12 conigli in libertà!

Vivevano in un allevamento intensivo, erano destinati, dopo mesi di sofferenze, a diventare carne. Il coniglio è per natura un animale schivo e timoroso; negli allevamenti questo non è ovviamente preso in considerazione ed è così che migliaia di individui si ritrovano a vivere accatastati l'uno sull'altro all'interno delle gabbie, in enormi capannoni. Spesso rimangono incastrati tra le sbarre delle gabbie, immobilizzati nel tentativo di fuggire, altre volte riescono a liberarsi ma restano prigionieri all'interno del capanno dove moriranno dopo poco di stenti. Le malattie dilagano, la sofferenza deve essere insopportabile.

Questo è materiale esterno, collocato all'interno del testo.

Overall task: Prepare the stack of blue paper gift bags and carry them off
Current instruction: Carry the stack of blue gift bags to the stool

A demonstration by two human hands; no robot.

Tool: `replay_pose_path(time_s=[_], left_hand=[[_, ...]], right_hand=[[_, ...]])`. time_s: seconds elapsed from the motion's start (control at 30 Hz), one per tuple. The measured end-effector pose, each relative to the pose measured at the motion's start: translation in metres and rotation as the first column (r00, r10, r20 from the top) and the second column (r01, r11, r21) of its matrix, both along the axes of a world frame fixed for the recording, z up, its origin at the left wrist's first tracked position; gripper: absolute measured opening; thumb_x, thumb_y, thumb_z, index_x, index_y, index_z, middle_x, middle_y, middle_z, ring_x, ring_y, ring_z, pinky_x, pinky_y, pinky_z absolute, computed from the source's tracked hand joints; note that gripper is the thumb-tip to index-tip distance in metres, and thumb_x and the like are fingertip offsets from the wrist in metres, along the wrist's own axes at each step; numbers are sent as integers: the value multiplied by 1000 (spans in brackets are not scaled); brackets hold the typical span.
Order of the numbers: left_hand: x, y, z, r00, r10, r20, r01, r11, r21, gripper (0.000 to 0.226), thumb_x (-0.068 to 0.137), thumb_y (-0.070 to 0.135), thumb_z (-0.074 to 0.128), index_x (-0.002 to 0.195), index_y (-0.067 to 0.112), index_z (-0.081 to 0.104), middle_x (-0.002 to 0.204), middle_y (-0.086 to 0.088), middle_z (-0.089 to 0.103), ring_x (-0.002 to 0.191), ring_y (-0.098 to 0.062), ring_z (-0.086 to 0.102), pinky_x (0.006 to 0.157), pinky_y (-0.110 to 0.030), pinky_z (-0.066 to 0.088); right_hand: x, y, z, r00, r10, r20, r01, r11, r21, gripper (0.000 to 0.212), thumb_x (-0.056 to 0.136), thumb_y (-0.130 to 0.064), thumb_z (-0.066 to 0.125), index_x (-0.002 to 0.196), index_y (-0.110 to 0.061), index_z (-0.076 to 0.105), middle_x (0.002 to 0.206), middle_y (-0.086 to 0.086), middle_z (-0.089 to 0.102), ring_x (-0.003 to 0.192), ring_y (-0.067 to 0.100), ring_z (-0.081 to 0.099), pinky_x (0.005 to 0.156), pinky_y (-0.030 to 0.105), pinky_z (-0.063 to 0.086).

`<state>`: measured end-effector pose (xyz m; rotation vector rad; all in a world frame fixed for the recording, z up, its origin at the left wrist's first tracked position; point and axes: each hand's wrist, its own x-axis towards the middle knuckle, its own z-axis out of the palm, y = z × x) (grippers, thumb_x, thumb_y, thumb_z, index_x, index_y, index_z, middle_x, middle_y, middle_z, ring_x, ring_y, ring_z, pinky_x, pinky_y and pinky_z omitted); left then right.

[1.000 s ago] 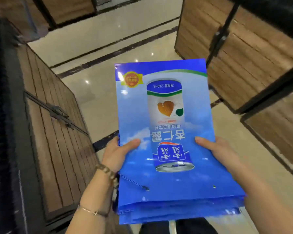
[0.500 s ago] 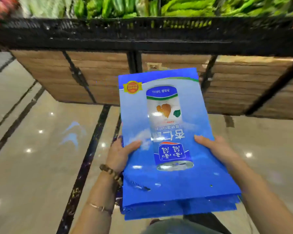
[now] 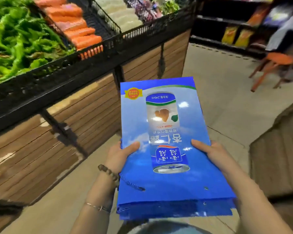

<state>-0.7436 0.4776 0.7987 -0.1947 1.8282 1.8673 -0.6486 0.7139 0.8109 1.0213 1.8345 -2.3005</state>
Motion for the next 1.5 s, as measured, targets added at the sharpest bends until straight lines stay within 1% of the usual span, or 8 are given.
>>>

Le femmine vengono continuamente inseminate artificialmente così da poter 'produrre' sempre nuovi individui. Quando la loro capacità riproduttiva, con l'età e con il susseguirsi dei parti, comincia a diminuire, anche loro vengono inviate al macello.

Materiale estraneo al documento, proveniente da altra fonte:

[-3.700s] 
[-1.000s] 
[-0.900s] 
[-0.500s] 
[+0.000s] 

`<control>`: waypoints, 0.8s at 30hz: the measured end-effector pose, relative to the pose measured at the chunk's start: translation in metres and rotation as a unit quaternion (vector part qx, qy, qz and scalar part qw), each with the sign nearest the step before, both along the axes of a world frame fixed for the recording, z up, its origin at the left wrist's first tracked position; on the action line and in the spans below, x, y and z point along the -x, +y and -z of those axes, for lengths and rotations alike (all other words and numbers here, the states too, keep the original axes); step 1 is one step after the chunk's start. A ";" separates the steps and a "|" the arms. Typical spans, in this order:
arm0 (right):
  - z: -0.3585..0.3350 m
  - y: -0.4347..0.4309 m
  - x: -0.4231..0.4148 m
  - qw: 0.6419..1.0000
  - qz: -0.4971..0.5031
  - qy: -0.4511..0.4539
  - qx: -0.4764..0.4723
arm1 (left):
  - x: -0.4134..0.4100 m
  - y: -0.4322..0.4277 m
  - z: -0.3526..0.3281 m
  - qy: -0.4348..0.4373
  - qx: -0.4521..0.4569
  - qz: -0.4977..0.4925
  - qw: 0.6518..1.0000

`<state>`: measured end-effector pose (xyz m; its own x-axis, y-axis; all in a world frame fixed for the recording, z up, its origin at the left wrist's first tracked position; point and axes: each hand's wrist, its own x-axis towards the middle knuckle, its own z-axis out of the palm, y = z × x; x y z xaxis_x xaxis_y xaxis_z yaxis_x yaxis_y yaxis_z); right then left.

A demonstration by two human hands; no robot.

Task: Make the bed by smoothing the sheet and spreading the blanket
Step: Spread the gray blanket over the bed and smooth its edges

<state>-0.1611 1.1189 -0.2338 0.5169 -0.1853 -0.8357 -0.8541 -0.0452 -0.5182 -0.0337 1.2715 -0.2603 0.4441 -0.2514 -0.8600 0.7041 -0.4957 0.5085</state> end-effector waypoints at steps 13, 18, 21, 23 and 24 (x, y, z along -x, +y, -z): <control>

Ora questi 12 individui sono liberi, riscattati dal gruppo essereAnimali e condotti in un luogo sicuro. Leggiamo sul loro sito "Questi piccoli individui, biologicamente inadatti alla vita perché programmati per la morte, hanno muscoli e scheletro spesso malformati o non sviluppati, da non riuscire quasi a spiccare il primo balzo fuori dalla gabbia; apparato digerente dipendente dal mangime artificiale e quasi incapace di digerire l’erba, le verdure, le naturali componenti della sua dieta. Per fortuna, nonostante tutto, c’è qualcuno che d’ora in avanti si occuperà di loro conducendoli, mano nella zampa, verso la vita libera."

Ora 12 conigli ce l'hanno fatta ma per molti dei loro compagni questo non accadrà. Possiamo liberarli tutti, loro come ogni altro individuo segregato e sfruttato, scegliendo di escludere dalla nostra vita ogni prodotto che ha origine dalla sofferenza di qualche animale. Per noi è un piccolo passo, per loro vale un'intera vita.